Instructions for the task: Each record must be written out again exactly. Skip any picture it contains.

----- Provided records

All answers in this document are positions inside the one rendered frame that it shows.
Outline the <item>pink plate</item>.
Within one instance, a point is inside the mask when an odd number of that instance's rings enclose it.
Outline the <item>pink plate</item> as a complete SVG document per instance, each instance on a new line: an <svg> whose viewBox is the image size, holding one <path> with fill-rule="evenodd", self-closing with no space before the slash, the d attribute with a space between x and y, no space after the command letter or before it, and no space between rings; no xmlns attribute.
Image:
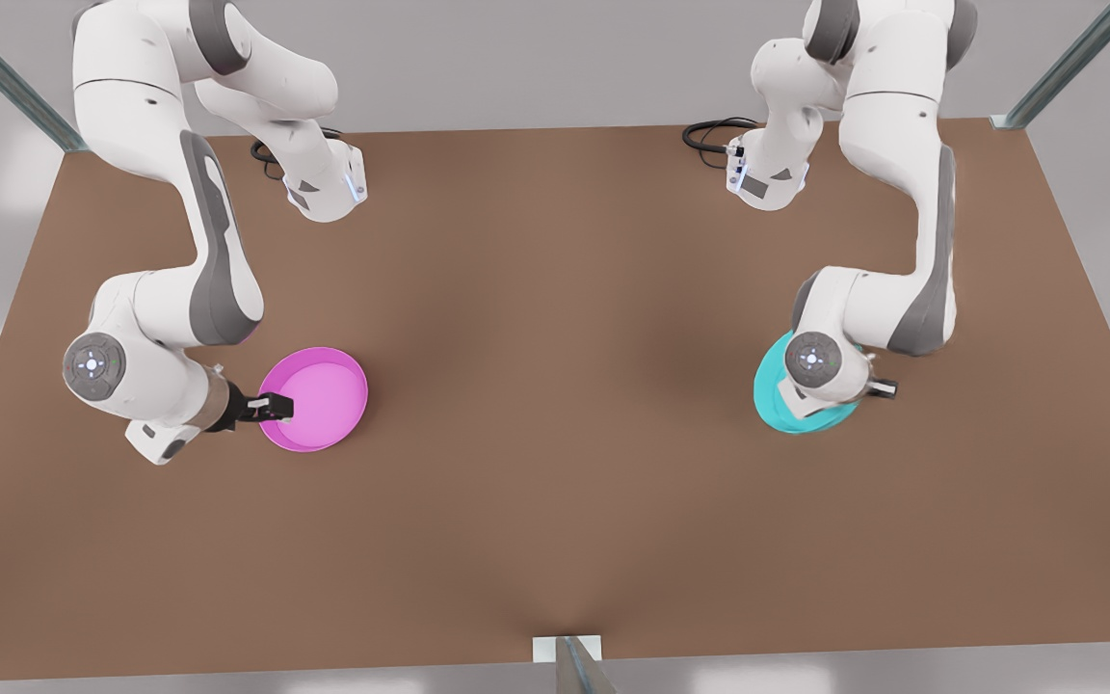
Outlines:
<svg viewBox="0 0 1110 694"><path fill-rule="evenodd" d="M367 404L367 379L357 360L330 346L312 346L279 360L261 391L290 398L287 421L265 421L260 430L286 451L314 452L335 445L356 429Z"/></svg>

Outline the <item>blue plate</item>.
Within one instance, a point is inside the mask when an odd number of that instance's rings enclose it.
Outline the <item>blue plate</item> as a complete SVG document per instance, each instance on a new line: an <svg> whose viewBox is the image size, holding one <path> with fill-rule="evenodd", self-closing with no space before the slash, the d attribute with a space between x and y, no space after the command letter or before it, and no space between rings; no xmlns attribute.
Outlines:
<svg viewBox="0 0 1110 694"><path fill-rule="evenodd" d="M784 434L801 435L807 434L807 432L833 429L846 418L851 416L855 409L859 408L859 403L855 401L855 403L838 404L811 414L810 418L794 416L777 389L779 382L787 374L783 356L790 338L793 338L793 333L788 331L787 334L777 339L763 356L753 379L754 408L757 409L758 416L766 422L767 426L784 432Z"/></svg>

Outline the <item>silver frame post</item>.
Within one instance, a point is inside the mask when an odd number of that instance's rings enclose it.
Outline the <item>silver frame post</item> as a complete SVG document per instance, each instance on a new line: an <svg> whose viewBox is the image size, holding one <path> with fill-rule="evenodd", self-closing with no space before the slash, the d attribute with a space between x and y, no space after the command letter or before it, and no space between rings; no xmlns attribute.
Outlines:
<svg viewBox="0 0 1110 694"><path fill-rule="evenodd" d="M554 663L555 694L620 694L602 668L599 635L536 636L534 663Z"/></svg>
<svg viewBox="0 0 1110 694"><path fill-rule="evenodd" d="M1018 99L1017 104L1005 114L990 115L993 130L1026 130L1035 118L1045 112L1057 95L1071 83L1074 76L1110 43L1110 3L1098 13L1089 26L1066 49L1060 58L1037 79L1035 86Z"/></svg>
<svg viewBox="0 0 1110 694"><path fill-rule="evenodd" d="M37 93L36 89L28 84L26 79L19 76L1 56L0 94L4 95L6 100L14 105L19 113L26 115L40 132L43 132L63 152L85 152L88 149L84 138L75 132L75 128L67 123L65 118L59 115L58 111L49 105L49 102Z"/></svg>

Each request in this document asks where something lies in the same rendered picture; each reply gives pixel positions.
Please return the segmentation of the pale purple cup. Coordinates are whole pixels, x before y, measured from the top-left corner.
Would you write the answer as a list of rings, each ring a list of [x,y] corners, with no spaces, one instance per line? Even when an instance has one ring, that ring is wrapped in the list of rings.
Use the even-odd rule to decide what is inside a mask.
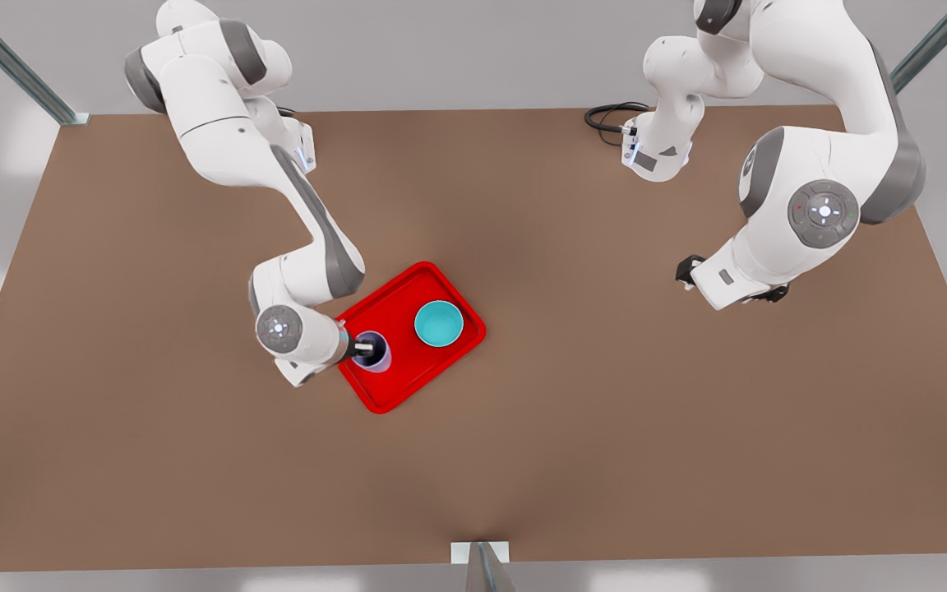
[[[358,333],[354,337],[352,360],[359,368],[368,372],[383,373],[391,364],[390,345],[378,332]]]

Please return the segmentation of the red rectangular tray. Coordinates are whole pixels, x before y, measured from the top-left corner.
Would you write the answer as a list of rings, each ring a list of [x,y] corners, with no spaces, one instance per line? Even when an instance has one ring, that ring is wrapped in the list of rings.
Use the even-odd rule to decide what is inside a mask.
[[[457,337],[447,345],[430,345],[418,333],[418,311],[432,301],[444,301],[457,308]],[[361,368],[353,360],[340,364],[342,375],[364,407],[376,414],[387,414],[401,405],[473,351],[487,334],[481,317],[439,267],[429,261],[412,265],[338,319],[353,335],[382,335],[390,349],[390,364],[383,371]]]

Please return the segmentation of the teal bowl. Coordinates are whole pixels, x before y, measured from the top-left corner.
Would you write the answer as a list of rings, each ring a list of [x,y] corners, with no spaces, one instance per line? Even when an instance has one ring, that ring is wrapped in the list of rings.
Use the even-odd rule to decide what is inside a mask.
[[[461,336],[464,316],[450,301],[428,301],[418,309],[413,326],[418,339],[424,344],[444,348],[454,344]]]

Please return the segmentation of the silver frame post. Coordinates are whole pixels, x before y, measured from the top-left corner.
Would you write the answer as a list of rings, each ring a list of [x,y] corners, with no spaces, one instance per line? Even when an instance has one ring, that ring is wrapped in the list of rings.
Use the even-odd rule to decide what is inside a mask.
[[[516,592],[508,542],[452,542],[450,562],[466,565],[464,592]]]
[[[947,12],[890,73],[894,93],[901,93],[947,46]]]
[[[89,113],[78,113],[22,57],[0,37],[0,70],[20,87],[60,127],[78,127],[90,122]]]

----------

Exercise response:
All answers in this document are positions inside the one rendered frame that it shows.
Outline the <item>pink plate</item>.
Within one instance, a point is inside the mask when an odd number of that instance's rings enclose it.
Outline the <item>pink plate</item> as a complete SVG document per instance, each instance on a new line: an <svg> whose viewBox is the image size, holding one <path> with fill-rule="evenodd", self-closing with no space before the slash, the d attribute with a space between x and y, no space after the command letter or before it, and no space between rings; no xmlns attribute.
Image:
Outlines:
<svg viewBox="0 0 1110 694"><path fill-rule="evenodd" d="M367 404L367 379L357 360L330 346L312 346L279 360L261 391L290 398L287 421L265 421L260 430L286 451L314 452L335 445L356 429Z"/></svg>

Outline the <item>blue plate</item>.
Within one instance, a point is inside the mask when an odd number of that instance's rings enclose it.
Outline the <item>blue plate</item> as a complete SVG document per instance, each instance on a new line: an <svg> whose viewBox is the image size, holding one <path> with fill-rule="evenodd", self-closing with no space before the slash, the d attribute with a space between x and y, no space after the command letter or before it, and no space between rings; no xmlns attribute.
Outlines:
<svg viewBox="0 0 1110 694"><path fill-rule="evenodd" d="M784 434L801 435L807 434L807 432L833 429L846 418L851 416L855 409L859 408L859 403L855 401L855 403L838 404L811 414L810 418L794 416L777 389L779 382L787 374L783 356L790 338L793 338L793 333L788 331L787 334L777 339L763 356L753 379L754 408L757 409L758 416L766 422L767 426L784 432Z"/></svg>

Outline the <item>silver frame post</item>.
Within one instance, a point is inside the mask when an odd number of that instance's rings enclose it.
Outline the <item>silver frame post</item> as a complete SVG document per instance, each instance on a new line: an <svg> whose viewBox is the image size, holding one <path> with fill-rule="evenodd", self-closing with no space before the slash, the d attribute with a space between x and y, no space after the command letter or before it, and no space between rings; no xmlns attribute.
Outlines:
<svg viewBox="0 0 1110 694"><path fill-rule="evenodd" d="M554 663L555 694L620 694L602 668L599 635L536 636L534 663Z"/></svg>
<svg viewBox="0 0 1110 694"><path fill-rule="evenodd" d="M1018 99L1017 104L1005 114L990 115L993 130L1026 130L1035 118L1045 112L1057 95L1071 83L1074 76L1110 43L1110 3L1098 13L1089 26L1066 49L1060 58L1037 79L1035 86Z"/></svg>
<svg viewBox="0 0 1110 694"><path fill-rule="evenodd" d="M37 93L36 89L28 84L26 79L19 76L1 56L0 94L4 95L6 100L14 105L19 113L26 115L40 132L43 132L63 152L85 152L88 149L84 138L75 132L75 128L67 123L65 118L59 115L58 111L49 105L49 102Z"/></svg>

Each request in this document asks where something lies in the same rendered picture; each reply gives pixel positions.
Please return the segmentation of the pale purple cup. Coordinates are whole pixels, x before y, measured from the top-left corner.
Would you write the answer as a list of rings, each ring a list of [x,y] corners, with no spaces, one instance per line? Even when an instance has one ring, that ring is wrapped in the list of rings.
Use the even-odd rule to decide what is inside a mask.
[[[358,333],[354,337],[352,360],[359,368],[368,372],[383,373],[391,364],[390,345],[378,332]]]

Please return the segmentation of the red rectangular tray. Coordinates are whole pixels, x before y, measured from the top-left corner.
Would you write the answer as a list of rings, each ring a list of [x,y] corners, with no spaces, one instance per line? Even when an instance has one ring, that ring is wrapped in the list of rings.
Use the even-odd rule to decide what is inside a mask.
[[[457,337],[447,345],[430,345],[418,333],[418,311],[432,301],[444,301],[457,308]],[[361,368],[353,360],[340,364],[342,375],[364,407],[376,414],[387,414],[401,405],[473,351],[487,334],[481,317],[439,267],[429,261],[412,265],[338,319],[353,335],[382,335],[390,349],[390,364],[383,371]]]

Please return the segmentation of the teal bowl. Coordinates are whole pixels, x before y, measured from the top-left corner.
Would you write the answer as a list of rings, each ring a list of [x,y] corners, with no spaces, one instance per line? Even when an instance has one ring, that ring is wrapped in the list of rings.
Use the even-odd rule to decide what is inside a mask.
[[[461,336],[464,316],[450,301],[428,301],[418,309],[413,326],[418,339],[424,344],[444,348],[454,344]]]

Please return the segmentation of the silver frame post. Coordinates are whole pixels, x before y, measured from the top-left corner.
Would you write the answer as a list of rings, each ring a list of [x,y] corners, with no spaces, one instance per line? Even when an instance has one ring, that ring is wrapped in the list of rings.
Use the even-odd rule to decide what is inside a mask.
[[[516,592],[508,542],[452,542],[450,562],[466,565],[464,592]]]
[[[947,12],[890,73],[894,93],[901,93],[947,46]]]
[[[89,113],[78,113],[22,57],[0,37],[0,70],[20,87],[60,127],[78,127],[90,122]]]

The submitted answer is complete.